By Boluwatife Oshadiya | June 2, 2026
Key Points
- Naira closed May at ₦1,373.25/$1 in the official market, strengthening slightly from April
- Nigeria’s gross external reserves rose above $49 billion amid stronger FX inflows and investor participation
- Narrowing gap between official and parallel market rates signals improving foreign exchange market stability
Main Story
Nigeria’s currency opened June on a firmer footing as rising foreign exchange reserves and renewed foreign investor participation continued to support stability in the foreign exchange market.
Data from the Nigerian Foreign Exchange Market (NFEM) showed the naira closed May at ₦1,373.25 per dollar, improving from ₦1,374.94 per dollar recorded at the end of April. In the parallel market, the currency also strengthened by ₦5 to ₦1,390 per dollar from ₦1,395 per dollar the previous week.
The improvement narrowed the gap between the official and parallel market rates to ₦16.75 per dollar from ₦19.54 per dollar, a development analysts view as a positive signal for market confidence and price discovery.
The gains came as Nigeria’s gross external reserves continued their upward trajectory, rising by more than $451 million week-on-week to approximately $49.34 billion. Recent Central Bank of Nigeria data also showed reserves approaching the $50 billion mark, supported by oil export earnings, improved remittance inflows, and renewed foreign portfolio investments.
Market participants have also linked improved liquidity conditions to the Central Bank of Nigeria’s revised foreign exchange guidelines, which are aimed at improving transparency, broadening participation, and allowing greater market flexibility.
Meanwhile, global oil prices retreated sharply last week. Brent crude fell 9.86% week-on-week to $94.87 per barrel from $105.25 as easing tensions between the United States and Iran reduced immediate concerns over disruptions to global oil supply routes.
Reports of diplomatic progress between Washington and Tehran, alongside signs of stabilisation in shipping activities through the Strait of Hormuz, helped calm markets and ease fears of prolonged supply interruptions.
What’s Being Said
“Gross external reserves remained robust at $49.49 billion as of May 15, 2026, compared with $48.35 billion at the end of March 2026, sufficient to cover 9.04 months of imports for goods and services,” said Olayemi Cardoso during the latest Monetary Policy Committee briefing.

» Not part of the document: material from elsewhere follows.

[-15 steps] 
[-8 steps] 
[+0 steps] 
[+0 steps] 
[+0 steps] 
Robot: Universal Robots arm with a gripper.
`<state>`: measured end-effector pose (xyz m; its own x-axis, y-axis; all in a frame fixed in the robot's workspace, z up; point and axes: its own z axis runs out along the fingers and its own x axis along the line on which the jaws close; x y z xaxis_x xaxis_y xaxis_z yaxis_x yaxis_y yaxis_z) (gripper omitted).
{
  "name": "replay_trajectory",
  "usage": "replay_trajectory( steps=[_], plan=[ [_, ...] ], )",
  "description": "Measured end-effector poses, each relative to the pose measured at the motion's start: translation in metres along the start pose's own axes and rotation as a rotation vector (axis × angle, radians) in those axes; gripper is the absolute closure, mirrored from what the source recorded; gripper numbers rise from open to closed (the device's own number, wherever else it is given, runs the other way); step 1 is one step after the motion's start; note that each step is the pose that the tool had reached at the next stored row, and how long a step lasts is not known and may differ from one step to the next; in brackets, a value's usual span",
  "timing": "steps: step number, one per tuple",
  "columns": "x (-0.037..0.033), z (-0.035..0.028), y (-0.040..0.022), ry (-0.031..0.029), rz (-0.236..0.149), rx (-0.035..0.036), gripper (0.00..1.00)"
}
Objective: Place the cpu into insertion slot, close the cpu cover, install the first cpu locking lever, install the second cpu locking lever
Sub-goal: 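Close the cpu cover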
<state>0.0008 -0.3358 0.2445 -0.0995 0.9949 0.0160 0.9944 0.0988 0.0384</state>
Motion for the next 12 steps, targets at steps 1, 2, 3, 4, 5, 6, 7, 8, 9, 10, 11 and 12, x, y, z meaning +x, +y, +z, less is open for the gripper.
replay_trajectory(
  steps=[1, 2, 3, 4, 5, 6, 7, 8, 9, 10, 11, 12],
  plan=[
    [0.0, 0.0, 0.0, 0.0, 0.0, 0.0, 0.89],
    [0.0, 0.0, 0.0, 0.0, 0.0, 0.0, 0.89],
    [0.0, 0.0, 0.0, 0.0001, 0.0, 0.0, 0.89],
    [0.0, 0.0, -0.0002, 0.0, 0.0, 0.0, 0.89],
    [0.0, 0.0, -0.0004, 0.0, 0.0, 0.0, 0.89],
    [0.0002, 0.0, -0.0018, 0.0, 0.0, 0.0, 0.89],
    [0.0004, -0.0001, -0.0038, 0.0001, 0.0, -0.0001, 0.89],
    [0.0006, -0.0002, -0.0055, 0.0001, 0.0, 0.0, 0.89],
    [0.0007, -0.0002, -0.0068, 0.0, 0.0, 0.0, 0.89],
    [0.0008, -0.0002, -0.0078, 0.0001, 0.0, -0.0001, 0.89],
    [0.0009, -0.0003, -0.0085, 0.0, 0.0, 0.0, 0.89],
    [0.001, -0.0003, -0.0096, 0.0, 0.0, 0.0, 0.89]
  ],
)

Analysts said stronger reserve buffers are helping to reinforce investor confidence and provide support for exchange rate stability amid ongoing economic reforms.
Energy market analysts also noted that while oil prices have eased, geopolitical risks remain elevated and could quickly reverse current price trends if diplomatic negotiations deteriorate.
What’s Next
- Investors will continue monitoring Nigeria’s external reserves for a possible move above the $50 billion threshold
- Market attention remains focused on implementation of the revised foreign exchange framework and its impact on liquidity
- Oil traders are expected to closely track developments in US-Iran negotiations and shipping activity through the Strait of Hormuz
- Future crude price movements will remain a key determinant of Nigeria’s foreign exchange earnings and reserve growth
Bottom Line
The Bottom Line: Nigeria’s foreign exchange market is showing signs of improved stability as reserves strengthen and the gap between official and parallel market rates narrows. However, sustaining the naira’s recent gains will depend heavily on continued capital inflows, reserve accumulation, and the durability of global oil market conditions.